**WHAT TO PRODUCE**
Out of the material that follows, write out exactly the lines from the line with "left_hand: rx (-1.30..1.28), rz" to the line with "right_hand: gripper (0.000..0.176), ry", both ends included, and no others.
+++
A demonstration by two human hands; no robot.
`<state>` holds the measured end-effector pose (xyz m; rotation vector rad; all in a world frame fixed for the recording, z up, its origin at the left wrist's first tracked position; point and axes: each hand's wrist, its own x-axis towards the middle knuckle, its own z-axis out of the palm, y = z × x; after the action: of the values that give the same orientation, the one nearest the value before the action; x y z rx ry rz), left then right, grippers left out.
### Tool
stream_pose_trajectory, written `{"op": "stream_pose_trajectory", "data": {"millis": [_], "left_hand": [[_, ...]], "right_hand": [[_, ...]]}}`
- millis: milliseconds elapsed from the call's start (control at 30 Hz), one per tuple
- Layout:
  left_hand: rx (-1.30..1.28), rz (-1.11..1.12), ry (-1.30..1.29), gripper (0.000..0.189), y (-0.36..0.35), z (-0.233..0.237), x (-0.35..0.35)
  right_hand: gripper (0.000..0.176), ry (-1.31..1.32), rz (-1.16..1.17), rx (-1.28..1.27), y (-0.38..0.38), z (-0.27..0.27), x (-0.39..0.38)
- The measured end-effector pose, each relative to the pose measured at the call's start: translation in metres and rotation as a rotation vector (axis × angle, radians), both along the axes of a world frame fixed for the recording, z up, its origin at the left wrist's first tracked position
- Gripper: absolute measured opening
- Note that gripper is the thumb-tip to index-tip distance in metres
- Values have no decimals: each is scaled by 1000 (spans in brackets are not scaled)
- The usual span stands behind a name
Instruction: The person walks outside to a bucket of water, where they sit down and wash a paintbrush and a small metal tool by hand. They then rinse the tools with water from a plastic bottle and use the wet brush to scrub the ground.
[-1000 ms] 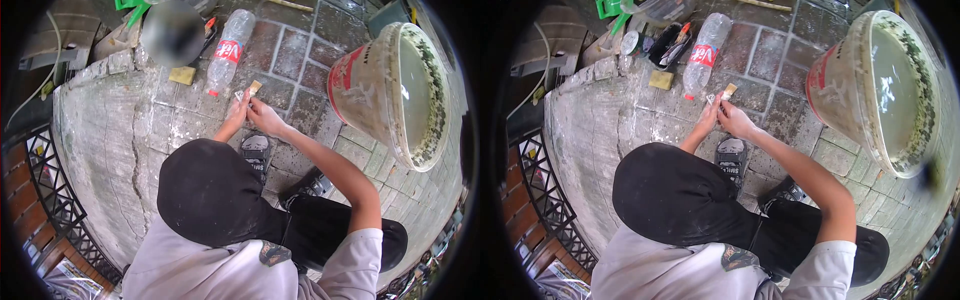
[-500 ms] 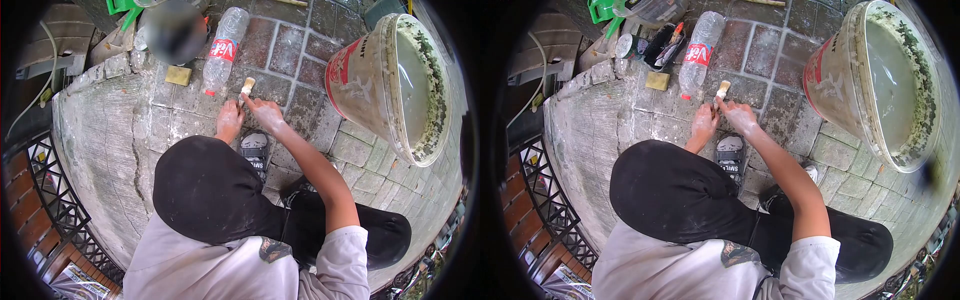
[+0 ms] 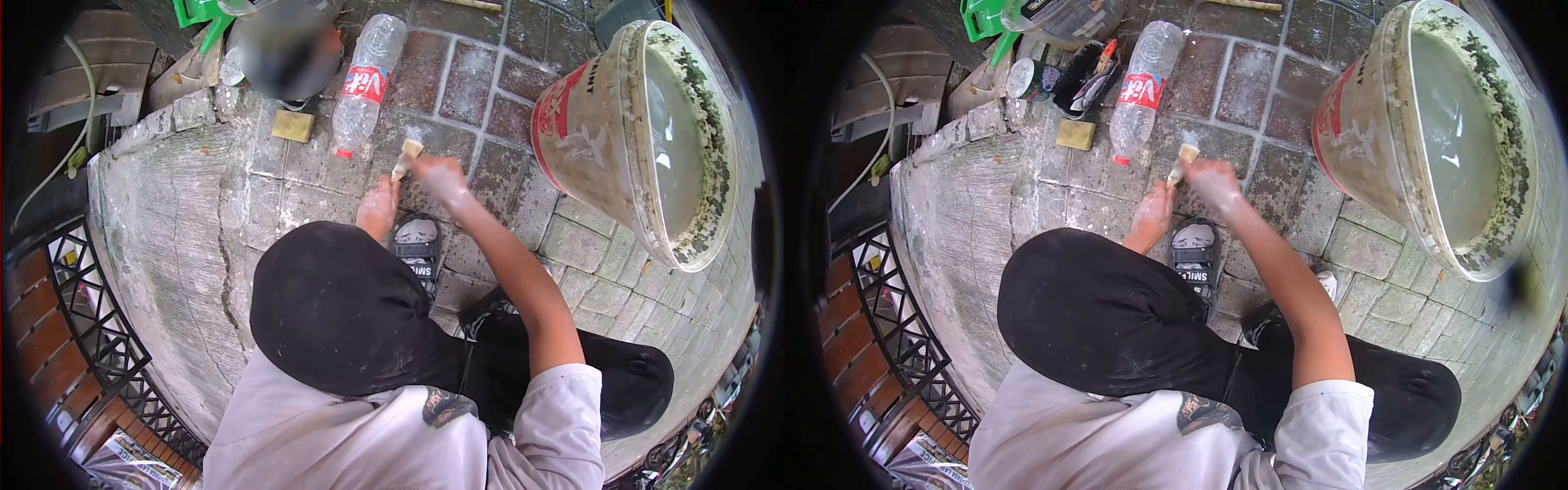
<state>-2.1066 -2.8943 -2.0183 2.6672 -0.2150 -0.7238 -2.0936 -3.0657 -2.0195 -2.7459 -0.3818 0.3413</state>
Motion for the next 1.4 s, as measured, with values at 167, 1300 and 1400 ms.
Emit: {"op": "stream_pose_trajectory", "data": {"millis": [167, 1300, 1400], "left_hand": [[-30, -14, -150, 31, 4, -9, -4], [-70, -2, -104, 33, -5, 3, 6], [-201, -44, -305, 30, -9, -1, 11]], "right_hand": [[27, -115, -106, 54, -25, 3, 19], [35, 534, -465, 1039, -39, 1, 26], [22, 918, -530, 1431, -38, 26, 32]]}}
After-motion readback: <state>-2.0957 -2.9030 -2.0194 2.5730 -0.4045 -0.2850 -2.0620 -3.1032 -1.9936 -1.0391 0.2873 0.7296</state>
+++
**ANSWER TO THIS PROBLEM**
  left_hand: rx (-1.30..1.28), rz (-1.11..1.12), ry (-1.30..1.29), gripper (0.000..0.189), y (-0.36..0.35), z (-0.233..0.237), x (-0.35..0.35)
  right_hand: gripper (0.000..0.176), ry (-1.31..1.32), rz (-1.16..1.17), rx (-1.28..1.27), y (-0.38..0.38), z (-0.27..0.27), x (-0.39..0.38)

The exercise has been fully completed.